*Your goal*.
Only one stretch of the data is wanted: the line containing "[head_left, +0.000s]", the line containing "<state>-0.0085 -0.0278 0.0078", and every line between them, copied exactly.

*Supplied information*.
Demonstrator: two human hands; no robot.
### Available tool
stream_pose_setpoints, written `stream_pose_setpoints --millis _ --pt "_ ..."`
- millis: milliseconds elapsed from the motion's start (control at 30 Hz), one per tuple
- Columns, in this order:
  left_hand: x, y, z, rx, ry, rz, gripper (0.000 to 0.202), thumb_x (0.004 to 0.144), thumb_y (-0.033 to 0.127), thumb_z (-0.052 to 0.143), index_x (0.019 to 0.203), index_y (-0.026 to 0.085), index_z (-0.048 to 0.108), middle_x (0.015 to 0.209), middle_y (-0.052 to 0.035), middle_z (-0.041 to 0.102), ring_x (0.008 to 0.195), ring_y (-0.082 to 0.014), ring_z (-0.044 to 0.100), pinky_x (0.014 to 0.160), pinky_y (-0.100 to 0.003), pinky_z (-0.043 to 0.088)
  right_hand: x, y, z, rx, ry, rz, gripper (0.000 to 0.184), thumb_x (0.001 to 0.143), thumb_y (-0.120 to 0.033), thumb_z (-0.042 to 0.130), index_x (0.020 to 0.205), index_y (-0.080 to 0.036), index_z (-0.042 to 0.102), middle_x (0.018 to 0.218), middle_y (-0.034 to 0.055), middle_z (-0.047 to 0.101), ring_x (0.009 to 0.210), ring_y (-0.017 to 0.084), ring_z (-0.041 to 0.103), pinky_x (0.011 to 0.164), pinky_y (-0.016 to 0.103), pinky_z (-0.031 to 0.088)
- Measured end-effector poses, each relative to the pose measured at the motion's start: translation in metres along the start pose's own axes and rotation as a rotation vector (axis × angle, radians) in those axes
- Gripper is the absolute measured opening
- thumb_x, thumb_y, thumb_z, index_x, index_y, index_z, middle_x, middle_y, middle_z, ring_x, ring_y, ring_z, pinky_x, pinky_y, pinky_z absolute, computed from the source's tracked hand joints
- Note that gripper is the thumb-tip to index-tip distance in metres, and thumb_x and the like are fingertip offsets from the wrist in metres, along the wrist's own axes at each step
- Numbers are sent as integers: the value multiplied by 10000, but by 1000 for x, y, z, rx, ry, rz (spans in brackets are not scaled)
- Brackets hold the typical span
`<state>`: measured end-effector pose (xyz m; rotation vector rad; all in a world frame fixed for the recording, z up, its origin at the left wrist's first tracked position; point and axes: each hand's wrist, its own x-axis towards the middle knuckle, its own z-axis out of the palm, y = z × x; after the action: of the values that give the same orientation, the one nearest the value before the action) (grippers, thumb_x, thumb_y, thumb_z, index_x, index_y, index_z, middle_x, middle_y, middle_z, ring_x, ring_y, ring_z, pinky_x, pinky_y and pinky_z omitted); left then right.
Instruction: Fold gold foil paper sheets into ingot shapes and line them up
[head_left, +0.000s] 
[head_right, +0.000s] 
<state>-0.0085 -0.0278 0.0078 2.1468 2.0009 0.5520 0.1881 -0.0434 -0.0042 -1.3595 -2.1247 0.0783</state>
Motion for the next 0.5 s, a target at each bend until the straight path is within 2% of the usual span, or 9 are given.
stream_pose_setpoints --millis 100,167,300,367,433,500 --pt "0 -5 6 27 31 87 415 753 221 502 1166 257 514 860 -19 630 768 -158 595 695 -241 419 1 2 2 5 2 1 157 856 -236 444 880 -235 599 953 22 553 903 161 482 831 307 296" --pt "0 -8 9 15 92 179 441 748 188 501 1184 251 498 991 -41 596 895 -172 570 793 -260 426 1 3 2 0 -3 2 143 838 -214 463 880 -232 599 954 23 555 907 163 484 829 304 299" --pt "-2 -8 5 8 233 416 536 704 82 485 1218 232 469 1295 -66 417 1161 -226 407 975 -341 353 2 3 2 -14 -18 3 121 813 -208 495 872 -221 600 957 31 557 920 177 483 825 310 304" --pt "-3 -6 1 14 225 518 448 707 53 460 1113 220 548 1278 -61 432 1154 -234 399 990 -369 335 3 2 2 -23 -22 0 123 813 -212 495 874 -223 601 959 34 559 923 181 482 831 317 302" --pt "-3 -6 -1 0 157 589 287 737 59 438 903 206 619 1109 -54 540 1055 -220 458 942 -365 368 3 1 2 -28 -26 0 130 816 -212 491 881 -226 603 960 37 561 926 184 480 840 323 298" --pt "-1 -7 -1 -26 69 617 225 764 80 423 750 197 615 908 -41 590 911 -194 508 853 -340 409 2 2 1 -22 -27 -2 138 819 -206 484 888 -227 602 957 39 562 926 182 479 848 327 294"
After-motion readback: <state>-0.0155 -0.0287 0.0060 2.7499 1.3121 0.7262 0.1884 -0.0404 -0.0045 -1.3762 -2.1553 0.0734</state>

*Reply to the exercise*.
[head_left, +0.000s] 
[head_right, +0.000s] 
<state>-0.0085 -0.0278 0.0078 2.1468 2.0009 0.5520 0.1881 -0.0434 -0.0042 -1.3595 -2.1247 0.0783</state>

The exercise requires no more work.